E' probabilmente il mercato più povero di sempre e lo è certamente se si prendono in esame gli ultimi dieci anni. Gli effetti della crisi causata dal Covid sono stati devastanti nel calcio, in tutto il mondo ed ancor di più in Italia. Non fa eccezione a questo discorso il Napoli, che ora si ritrova una patata bollente da gestire in un momento delicatissimo della propria storia recente. Le casse, infatti, già messe a dura prova da due anni senza Champions League, si ritrovano ora quasi completamente svuotate dalla pandemia e dagli stadi deserti.

In un contesto del genere in cui i soldi latitano per tutti i club, dovrebbero essere le idee ad avere la meglio. Ed in tal senso si ha l'impressione che il Napoli si trovi a non avere il proprio destino in sede di calciomercato tra le mani. La società di De Laurentiis, infatti, ha l'imperativo categorico di ridurre il monte ingaggi e di mettere a bilancio qualche (una o anche due) cessione eccellente per reinvestire parte dei ricavi per regalare a Spalletti almeno un terzino sinistro ed un centrocampista centrale, viste le condizioni precarie dal punto di vista fisico di Ghoulam e la fine del prestito di Bakayoko. In mancanza di offerte e di trattative concrete per i propri gioielli, però, gli azzurri si sono ritrovati fin qui immersi in un immobilismo totale che rischia di far molto male.

La dirigenza ha provato a strappare qualche prestito in giro per l'Europa (Emerson Palmieri e Sander Berge su tutti), ma al momento le proposte sono state tutte rispedite al mittente: per assicurarsi le prestazioni di questi profili servono formule diverse (cessione a titolo definitivo o, in alternativa, prestito con obbligo di riscatto). Tali formule, però, poco si sposano o non si sposano per nulla con le attuali possibilità dei partenopei, visto che la spia del serbatoio indica che la macchina è in riserva. Si ritorna così al punto d'inizio, con il nulla tra le mani, dopo esser passati per dei vicoli ciechi.

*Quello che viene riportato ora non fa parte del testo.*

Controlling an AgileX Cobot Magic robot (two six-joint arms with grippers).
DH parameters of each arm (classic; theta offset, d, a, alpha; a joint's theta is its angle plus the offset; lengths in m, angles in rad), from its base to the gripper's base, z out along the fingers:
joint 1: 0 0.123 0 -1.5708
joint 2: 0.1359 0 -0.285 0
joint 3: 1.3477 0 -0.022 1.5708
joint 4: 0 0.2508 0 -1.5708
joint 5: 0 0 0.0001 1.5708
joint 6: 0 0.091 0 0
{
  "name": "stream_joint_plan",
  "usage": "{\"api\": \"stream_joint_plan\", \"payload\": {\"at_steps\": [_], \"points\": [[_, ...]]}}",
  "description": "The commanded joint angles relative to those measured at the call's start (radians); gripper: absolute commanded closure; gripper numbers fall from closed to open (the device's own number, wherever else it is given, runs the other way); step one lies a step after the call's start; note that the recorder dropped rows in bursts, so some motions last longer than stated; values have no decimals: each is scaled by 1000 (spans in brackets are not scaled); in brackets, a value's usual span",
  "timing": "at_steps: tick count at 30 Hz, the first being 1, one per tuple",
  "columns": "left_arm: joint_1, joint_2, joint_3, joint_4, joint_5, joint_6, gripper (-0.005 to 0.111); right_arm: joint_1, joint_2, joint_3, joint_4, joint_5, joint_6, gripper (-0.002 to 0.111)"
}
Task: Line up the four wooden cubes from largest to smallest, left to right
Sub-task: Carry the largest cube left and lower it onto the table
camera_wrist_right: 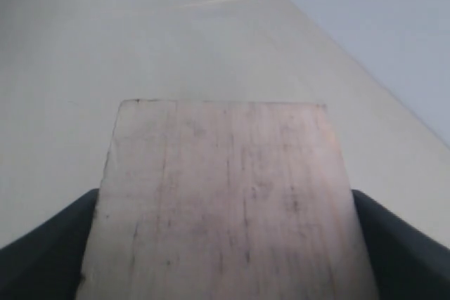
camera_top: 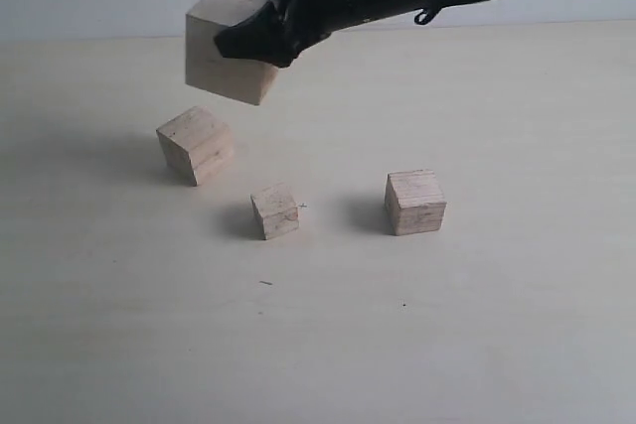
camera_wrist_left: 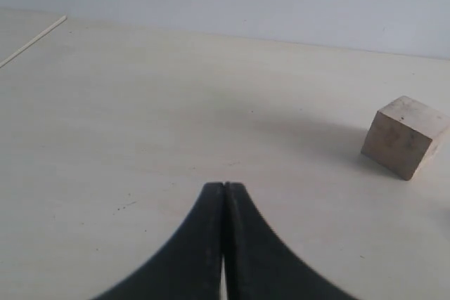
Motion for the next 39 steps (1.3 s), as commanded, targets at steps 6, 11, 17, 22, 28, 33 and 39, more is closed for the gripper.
{"api": "stream_joint_plan", "payload": {"at_steps": [6,11,17,22,28,33,39], "points": [[-7,-6,1,-2,-12,-2,107,192,7,-33,29,85,-207,108],[-7,-6,1,-2,-12,-2,107,262,72,-67,64,15,-134,108],[-7,-6,1,-2,-12,-2,107,288,158,-126,54,5,-122,108],[-7,-6,1,-2,-12,-2,107,286,213,-163,34,-31,-122,108],[-7,-6,1,-2,-12,-2,107,279,266,-188,-20,-79,-114,108],[-7,-6,1,-2,-12,-2,107,252,289,-194,-45,-103,-98,108],[-7,-6,1,-2,-12,-2,107,193,289,-194,-70,-125,-18,108]]}}
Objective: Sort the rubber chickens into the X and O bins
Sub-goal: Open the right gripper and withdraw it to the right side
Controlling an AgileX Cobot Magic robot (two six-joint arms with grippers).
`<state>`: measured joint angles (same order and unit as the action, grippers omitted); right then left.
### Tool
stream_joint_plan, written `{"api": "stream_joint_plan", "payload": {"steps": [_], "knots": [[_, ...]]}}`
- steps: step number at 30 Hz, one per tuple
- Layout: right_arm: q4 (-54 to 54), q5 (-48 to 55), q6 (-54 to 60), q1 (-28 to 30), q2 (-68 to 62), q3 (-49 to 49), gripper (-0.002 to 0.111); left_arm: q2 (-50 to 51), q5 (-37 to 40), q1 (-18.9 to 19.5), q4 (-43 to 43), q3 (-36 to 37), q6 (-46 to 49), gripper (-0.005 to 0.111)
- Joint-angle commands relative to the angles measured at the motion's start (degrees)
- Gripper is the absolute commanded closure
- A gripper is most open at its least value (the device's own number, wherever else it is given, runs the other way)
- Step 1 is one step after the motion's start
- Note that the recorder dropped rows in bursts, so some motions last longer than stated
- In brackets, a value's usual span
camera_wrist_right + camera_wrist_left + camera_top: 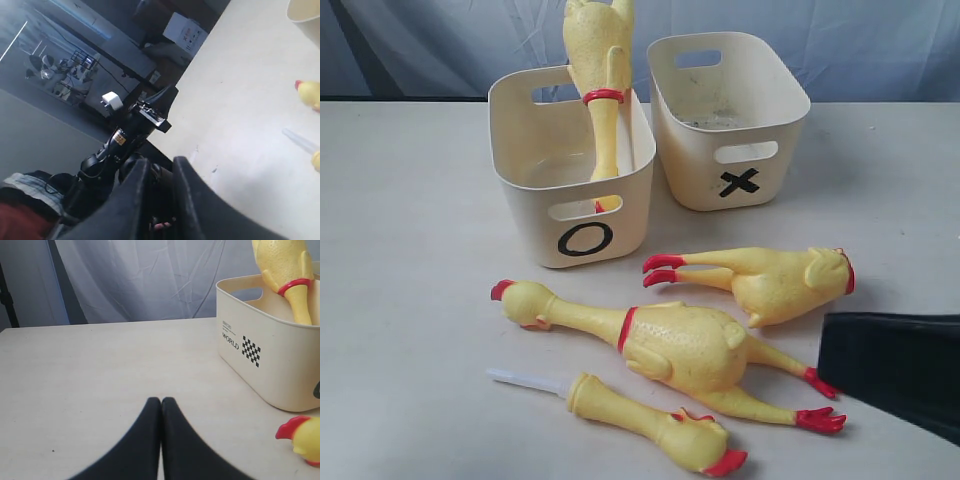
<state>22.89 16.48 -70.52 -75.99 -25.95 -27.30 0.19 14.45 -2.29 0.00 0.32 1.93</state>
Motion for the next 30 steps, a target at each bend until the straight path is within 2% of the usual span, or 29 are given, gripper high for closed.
{"api": "stream_joint_plan", "payload": {"steps": [1,10,13,15,18,20,22,25,28,30], "knots": [[2.86,0.58,10.7,0.02,0.07,0.19,0.092,-0.19,-0.76,-0.17,0.0,-0.32,-0.37,0.107],[14.2,16.96,44.66,0.02,0.07,0.19,0.092,-0.19,-0.76,-0.17,0.0,-0.32,-0.37,0.107],[19.88,23.91,50.59,0.02,0.07,0.19,0.092,-0.19,-0.76,-0.17,0.0,-0.32,-0.37,0.107],[20.04,28.16,50.3,0.02,0.07,0.19,0.092,-0.19,-0.76,-0.17,0.0,-0.32,-0.37,0.107],[14.55,35.63,45.46,0.02,-0.06,0.08,0.092,-0.19,-0.76,-0.17,0.0,-0.32,-0.37,0.107],[8.51,37.53,34.48,0.02,-0.32,-2.43,0.092,-0.19,-0.76,-0.17,0.0,-0.32,-0.37,0.107],[4.65,35.87,27.36,-0.08,-0.82,-4.22,0.092,-0.19,-0.76,-0.17,0.0,-0.32,-0.37,0.107],[-0.55,31.63,25.26,-0.08,-1.2,-5.63,0.092,-0.19,-0.76,-0.17,0.0,-0.32,-0.37,0.107],[-6.1,27.25,24.39,-0.08,-1.2,-5.72,0.092,-0.19,-0.76,-0.17,0.0,-0.32,-0.37,0.107],[-7.89,26.32,28.03,-0.08,-1.2,-5.72,0.092,-0.19,-0.76,-0.17,0.0,-0.32,-0.37,0.107]]}}
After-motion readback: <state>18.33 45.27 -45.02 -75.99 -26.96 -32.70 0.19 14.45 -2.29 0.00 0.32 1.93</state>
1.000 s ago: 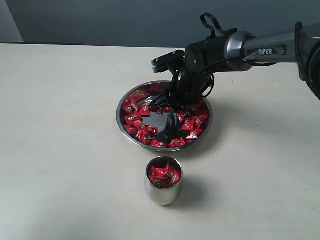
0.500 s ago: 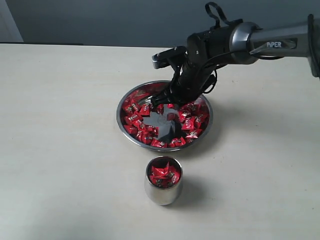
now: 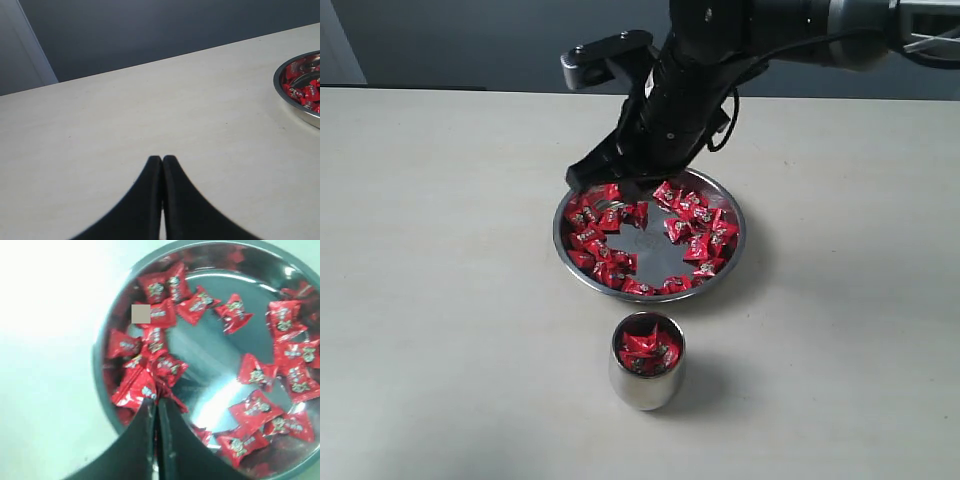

A 15 giorni dalla chiusura di questo mercato si ha la sensazione di essere arrivati ad un bivio: o qualcuno si fa concretamente avanti per i talenti della scuderia napoletana, oppure il rischio che la rosa possa restare così com'è diventa altissimo. Anche in questo caso la metafora di prima può tornar utile: Spalletti avrà tra le mani un'auto con poco carburante (davvero poche le alternative di livello ai titolari e con tre competizioni da affrontare) e con diversi vicoli ciechi che potrebbero presentarsi da un momento all'altro in caso di defezioni o infortuni.